It’s still too early to plant your garden. But there’s still lots to do to get ready for this year’s garden. While you’re waiting for the weather to warm up, you can be getting ready for a great gardening season with these seven spring gardening chores:
Test your soil and add nutrients if needed
A soil test will tell you your soil’s pH (which is key to a plant’s nutrient uptake) and will indicate any soil nutrient deficiencies. This is especially important to do when you first start a garden bed. But as you garden, some plants can deplete the soil’s nutrients, especially if you do not regularly add compost, so you should retest your soil every 5-8 years or if plant size and garden productivity begin to drop off.
There are several labs that will test your soil, but my first choiceis our local Extension Service. It only costs $18, compared to most labs which charge $25-30. Check with your local Extension Service–yours may even provide this service for free.
Remove debris and dead plants
Even if you cleared out your beds last fall, winter still leaves a lot of trash behind. Clean out fallen branches, leaves and other debris that have accumulated over the winter months.

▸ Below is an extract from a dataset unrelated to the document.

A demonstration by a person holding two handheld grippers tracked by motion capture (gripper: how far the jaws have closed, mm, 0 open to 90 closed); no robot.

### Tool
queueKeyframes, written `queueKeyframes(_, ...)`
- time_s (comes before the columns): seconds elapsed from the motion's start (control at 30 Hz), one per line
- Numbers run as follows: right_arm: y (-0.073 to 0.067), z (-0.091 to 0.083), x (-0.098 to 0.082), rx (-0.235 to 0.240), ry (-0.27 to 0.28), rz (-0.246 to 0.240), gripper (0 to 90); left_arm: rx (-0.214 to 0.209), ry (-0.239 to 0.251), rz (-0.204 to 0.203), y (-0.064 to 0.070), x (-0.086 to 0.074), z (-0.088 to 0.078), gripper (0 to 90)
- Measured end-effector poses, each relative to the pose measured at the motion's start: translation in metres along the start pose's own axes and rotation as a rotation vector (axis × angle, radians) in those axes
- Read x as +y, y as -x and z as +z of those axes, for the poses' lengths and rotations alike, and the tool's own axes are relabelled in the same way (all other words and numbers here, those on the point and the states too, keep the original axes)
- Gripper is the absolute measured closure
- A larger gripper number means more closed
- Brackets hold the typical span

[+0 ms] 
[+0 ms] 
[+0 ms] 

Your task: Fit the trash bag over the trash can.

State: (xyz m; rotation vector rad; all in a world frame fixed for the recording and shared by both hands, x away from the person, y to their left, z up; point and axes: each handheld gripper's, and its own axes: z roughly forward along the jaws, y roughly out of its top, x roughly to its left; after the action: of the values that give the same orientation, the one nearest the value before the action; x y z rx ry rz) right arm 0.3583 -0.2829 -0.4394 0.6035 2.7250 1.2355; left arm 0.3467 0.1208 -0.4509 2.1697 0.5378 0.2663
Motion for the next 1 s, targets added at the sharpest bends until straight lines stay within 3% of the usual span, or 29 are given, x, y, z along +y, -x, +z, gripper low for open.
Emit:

Weed out the early spring weeds
You will be racing all summer long against the weeds trying to overtake your garden. You can get a head start if you will clear out all the beds of the first weeds that grow in the spring. It’s easier to do when perennial plants have not yet emerged or are still small.
Prune bushes and trees
Every winter the rabbits chew on the tender branches of our trees and bushes. Winter storms break branches. Prune those and other damaged branches to prevent the spread of disease. This is also the time to prune unwanted branches on your fruit trees.
Divide and mulch perennials
The best time to divide your perennials is in early spring, when the plants are still small and manageable. This will give them all summer to establish a strong root system in their new home. After dividing, mulch around your perennials.
Get your tools ready
Sharp tools are a gardener’s best friend. Sharpen shovels and hoes, scour off any rust and coat them with a non-toxic protective oil, like linseed oil, which protects both the metal tool and the wood handle.
Clean off trellises and plant supports
Plant material from last year’s garden and soil left on your plant supports may harbor soil pathogens that can damage this year’s crop. Scrub supports and trellises with a metal brush and hose off the loosened dirt. Then dip them in a disinfecting solution of 1/2 cup of chlorine bleach to one gallon of water. Allow to air dry before putting them back in the garden.
There. You now have a great start to the gardening season.